▶ _Required work_:
All of the data that follows should be written out exactly.

▶ _Source data_:

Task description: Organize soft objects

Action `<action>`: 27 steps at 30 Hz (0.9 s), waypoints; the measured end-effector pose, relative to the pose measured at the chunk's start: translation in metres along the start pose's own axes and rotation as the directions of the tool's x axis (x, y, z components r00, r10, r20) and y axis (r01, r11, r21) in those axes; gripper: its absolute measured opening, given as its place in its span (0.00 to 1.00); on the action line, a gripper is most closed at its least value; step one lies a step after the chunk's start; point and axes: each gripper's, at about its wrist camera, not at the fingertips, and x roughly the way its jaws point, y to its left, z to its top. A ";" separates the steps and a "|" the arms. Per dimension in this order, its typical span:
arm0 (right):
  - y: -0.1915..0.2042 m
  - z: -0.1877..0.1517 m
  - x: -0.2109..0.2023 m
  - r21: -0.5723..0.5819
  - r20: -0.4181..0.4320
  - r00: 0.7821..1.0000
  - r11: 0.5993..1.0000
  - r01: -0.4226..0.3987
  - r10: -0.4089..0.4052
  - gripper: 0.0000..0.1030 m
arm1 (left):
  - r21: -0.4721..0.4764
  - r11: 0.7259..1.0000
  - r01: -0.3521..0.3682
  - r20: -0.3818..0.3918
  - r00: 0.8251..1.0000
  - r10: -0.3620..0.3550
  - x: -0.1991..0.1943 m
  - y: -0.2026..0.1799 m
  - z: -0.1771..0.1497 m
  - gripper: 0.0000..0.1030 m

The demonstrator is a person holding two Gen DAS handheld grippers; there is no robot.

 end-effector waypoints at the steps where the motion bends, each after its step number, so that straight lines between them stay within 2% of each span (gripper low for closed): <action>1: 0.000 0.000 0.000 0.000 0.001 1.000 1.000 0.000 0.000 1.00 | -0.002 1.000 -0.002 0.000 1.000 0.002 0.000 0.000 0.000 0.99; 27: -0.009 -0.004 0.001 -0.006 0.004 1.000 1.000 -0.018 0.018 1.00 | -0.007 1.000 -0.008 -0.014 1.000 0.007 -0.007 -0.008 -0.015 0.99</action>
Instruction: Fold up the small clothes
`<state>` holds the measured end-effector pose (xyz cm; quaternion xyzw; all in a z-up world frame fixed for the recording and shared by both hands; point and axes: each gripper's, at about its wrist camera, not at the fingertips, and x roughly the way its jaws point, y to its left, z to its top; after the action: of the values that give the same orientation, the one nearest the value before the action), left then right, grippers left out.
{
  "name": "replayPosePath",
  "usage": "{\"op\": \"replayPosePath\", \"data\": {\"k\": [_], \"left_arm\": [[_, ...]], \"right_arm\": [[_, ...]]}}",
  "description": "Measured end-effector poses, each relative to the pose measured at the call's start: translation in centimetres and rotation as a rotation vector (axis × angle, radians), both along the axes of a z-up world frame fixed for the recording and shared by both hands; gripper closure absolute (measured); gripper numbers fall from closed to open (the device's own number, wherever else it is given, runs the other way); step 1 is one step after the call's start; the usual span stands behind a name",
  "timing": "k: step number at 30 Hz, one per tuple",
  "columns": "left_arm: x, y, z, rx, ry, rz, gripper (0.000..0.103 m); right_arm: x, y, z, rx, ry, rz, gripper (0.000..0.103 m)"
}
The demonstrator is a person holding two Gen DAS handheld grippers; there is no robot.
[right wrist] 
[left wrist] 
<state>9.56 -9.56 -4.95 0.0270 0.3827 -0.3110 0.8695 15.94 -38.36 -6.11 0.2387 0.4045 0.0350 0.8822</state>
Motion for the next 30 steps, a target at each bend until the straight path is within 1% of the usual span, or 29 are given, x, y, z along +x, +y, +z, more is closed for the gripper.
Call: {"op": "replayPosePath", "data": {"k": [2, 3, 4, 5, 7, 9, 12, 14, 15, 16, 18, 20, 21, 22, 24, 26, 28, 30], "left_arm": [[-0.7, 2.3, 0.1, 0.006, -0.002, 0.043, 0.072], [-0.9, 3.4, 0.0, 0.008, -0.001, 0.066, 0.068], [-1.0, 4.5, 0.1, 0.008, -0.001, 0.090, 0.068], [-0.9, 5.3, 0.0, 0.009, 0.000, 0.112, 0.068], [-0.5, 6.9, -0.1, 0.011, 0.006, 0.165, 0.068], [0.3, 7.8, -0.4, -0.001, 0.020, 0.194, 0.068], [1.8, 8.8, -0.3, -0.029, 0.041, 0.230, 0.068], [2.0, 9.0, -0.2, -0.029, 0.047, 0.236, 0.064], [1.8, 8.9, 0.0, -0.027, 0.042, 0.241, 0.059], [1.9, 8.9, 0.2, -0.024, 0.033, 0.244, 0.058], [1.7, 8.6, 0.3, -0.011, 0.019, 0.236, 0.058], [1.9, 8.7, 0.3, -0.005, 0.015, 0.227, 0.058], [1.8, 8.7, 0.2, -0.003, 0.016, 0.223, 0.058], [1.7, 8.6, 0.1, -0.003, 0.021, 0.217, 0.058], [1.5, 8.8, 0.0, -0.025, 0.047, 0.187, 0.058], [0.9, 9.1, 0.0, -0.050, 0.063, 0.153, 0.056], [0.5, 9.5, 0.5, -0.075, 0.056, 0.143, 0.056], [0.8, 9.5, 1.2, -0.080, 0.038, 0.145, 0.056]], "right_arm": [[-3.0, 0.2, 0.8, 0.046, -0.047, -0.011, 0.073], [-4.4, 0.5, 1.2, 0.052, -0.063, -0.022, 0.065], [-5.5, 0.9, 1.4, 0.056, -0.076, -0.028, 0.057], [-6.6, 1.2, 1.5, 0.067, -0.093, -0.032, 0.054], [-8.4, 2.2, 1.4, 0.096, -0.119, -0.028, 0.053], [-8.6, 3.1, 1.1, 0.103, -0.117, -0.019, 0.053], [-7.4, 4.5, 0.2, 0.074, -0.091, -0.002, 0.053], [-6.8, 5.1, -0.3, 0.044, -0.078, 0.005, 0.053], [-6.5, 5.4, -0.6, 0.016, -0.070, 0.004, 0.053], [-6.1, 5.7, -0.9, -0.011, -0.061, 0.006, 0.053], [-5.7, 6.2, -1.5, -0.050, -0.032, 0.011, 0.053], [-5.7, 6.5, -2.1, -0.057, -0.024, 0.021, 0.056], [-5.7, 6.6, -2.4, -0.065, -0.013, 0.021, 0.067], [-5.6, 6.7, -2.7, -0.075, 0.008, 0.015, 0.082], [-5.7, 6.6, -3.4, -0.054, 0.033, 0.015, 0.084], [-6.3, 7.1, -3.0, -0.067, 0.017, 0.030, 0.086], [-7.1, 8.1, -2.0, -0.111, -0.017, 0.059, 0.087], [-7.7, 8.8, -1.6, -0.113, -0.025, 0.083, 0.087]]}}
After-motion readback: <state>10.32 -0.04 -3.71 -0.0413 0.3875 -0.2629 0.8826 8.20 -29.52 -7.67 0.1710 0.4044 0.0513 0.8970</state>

▶ _Reply_:
Task description: Organize soft objects

Action `<action>`: 27 steps at 30 Hz (0.9 s), waypoints; the measured end-effector pose, relative to the pose measured at the chunk's start: translation in metres along the start pose's own axes and rotation as the directions of the tool's x axis (x, y, z components r00, r10, r20) and y axis (r01, r11, r21) in those axes; gripper: its absolute measured opening, given as its place in its span (0.00 to 1.00); on the action line, a gripper is most closed at its least value; step one lies a step after the chunk's start; point and axes: each gripper's, at about its wrist camera, not at the fingertips, and x roughly the way its jaws point, y to its left, z to its top. A ";" separates the steps and a "|" the arms. Per dimension in this order, its typical span:
arm0 (right):
  - y: -0.1915..0.2042 m
  - z: -0.1877..0.1517 m
  - x: -0.2109..0.2023 m
  - r21: -0.5723..0.5819
  - r20: -0.4181..0.4320
  - r00: 0.7821..1.0000
  - r11: 0.5993..1.0000
  - r01: -0.4226..0.3987
  - r10: -0.4089..0.4052
  - gripper: 0.0000..0.1030 m
arm1 (left):
  - r21: -0.4721..0.4764
  - r11: 0.7259..1.0000
  - r01: -0.3521..0.3682
  - r20: -0.3818..0.3918
  - r00: 0.8251..1.0000
  - r10: -0.3620..0.3550
  - x: -0.1991..0.1943 m
  - y: -0.2026..0.1799 m
  - z: -0.1771..0.1497 m
  - gripper: 0.0000..0.1030 m

The demonstrator is a person holding two Gen DAS handheld grippers; there is no robot.

 end-effector waypoints at the steps where the motion bends, each after its step number, so that straight lines between them stay within 2% of each span (gripper low for closed): <action>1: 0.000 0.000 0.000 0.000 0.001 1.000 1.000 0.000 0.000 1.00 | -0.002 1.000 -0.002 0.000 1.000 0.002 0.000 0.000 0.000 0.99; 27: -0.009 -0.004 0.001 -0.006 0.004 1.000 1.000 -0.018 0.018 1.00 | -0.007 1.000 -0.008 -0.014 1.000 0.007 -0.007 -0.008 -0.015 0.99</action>
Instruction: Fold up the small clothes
`<state>` holds the measured end-effector pose (xyz cm; quaternion xyzw; all in a z-up world frame fixed for the recording and shared by both hands; point and axes: each gripper's, at about its wrist camera, not at the fingertips, and x roughly the way its jaws point, y to its left, z to its top; after the action: of the values that give the same orientation, the one nearest the value before the action), left then right, grippers left out.
{
  "name": "replayPosePath",
  "usage": "{\"op\": \"replayPosePath\", \"data\": {\"k\": [_], \"left_arm\": [[_, ...]], \"right_arm\": [[_, ...]]}}",
  "description": "Measured end-effector poses, each relative to the pose measured at the call's start: translation in centimetres and rotation as a rotation vector (axis × angle, radians), both along the axes of a z-up world frame fixed for the recording and shared by both hands; gripper closure absolute (measured); gripper numbers fall from closed to open (the device's own number, wherever else it is given, runs the other way); step 1 is one step after the call's start; the usual span stands behind a name",
  "timing": "k: step number at 30 Hz, one per tuple",
  "columns": "left_arm: x, y, z, rx, ry, rz, gripper (0.000..0.103 m); right_arm: x, y, z, rx, ry, rz, gripper (0.000..0.103 m)"
}
The demonstrator is a person holding two Gen DAS handheld grippers; there is no robot.
[right wrist] 
[left wrist] 
<state>9.56 -9.56 -4.95 0.0270 0.3827 -0.3110 0.8695 15.94 -38.36 -6.11 0.2387 0.4045 0.0350 0.8822</state>
Motion for the next 30 steps, a target at each bend until the straight path is within 1% of the usual span, or 29 are given, x, y, z along +x, +y, +z, more is closed for the gripper.
Call: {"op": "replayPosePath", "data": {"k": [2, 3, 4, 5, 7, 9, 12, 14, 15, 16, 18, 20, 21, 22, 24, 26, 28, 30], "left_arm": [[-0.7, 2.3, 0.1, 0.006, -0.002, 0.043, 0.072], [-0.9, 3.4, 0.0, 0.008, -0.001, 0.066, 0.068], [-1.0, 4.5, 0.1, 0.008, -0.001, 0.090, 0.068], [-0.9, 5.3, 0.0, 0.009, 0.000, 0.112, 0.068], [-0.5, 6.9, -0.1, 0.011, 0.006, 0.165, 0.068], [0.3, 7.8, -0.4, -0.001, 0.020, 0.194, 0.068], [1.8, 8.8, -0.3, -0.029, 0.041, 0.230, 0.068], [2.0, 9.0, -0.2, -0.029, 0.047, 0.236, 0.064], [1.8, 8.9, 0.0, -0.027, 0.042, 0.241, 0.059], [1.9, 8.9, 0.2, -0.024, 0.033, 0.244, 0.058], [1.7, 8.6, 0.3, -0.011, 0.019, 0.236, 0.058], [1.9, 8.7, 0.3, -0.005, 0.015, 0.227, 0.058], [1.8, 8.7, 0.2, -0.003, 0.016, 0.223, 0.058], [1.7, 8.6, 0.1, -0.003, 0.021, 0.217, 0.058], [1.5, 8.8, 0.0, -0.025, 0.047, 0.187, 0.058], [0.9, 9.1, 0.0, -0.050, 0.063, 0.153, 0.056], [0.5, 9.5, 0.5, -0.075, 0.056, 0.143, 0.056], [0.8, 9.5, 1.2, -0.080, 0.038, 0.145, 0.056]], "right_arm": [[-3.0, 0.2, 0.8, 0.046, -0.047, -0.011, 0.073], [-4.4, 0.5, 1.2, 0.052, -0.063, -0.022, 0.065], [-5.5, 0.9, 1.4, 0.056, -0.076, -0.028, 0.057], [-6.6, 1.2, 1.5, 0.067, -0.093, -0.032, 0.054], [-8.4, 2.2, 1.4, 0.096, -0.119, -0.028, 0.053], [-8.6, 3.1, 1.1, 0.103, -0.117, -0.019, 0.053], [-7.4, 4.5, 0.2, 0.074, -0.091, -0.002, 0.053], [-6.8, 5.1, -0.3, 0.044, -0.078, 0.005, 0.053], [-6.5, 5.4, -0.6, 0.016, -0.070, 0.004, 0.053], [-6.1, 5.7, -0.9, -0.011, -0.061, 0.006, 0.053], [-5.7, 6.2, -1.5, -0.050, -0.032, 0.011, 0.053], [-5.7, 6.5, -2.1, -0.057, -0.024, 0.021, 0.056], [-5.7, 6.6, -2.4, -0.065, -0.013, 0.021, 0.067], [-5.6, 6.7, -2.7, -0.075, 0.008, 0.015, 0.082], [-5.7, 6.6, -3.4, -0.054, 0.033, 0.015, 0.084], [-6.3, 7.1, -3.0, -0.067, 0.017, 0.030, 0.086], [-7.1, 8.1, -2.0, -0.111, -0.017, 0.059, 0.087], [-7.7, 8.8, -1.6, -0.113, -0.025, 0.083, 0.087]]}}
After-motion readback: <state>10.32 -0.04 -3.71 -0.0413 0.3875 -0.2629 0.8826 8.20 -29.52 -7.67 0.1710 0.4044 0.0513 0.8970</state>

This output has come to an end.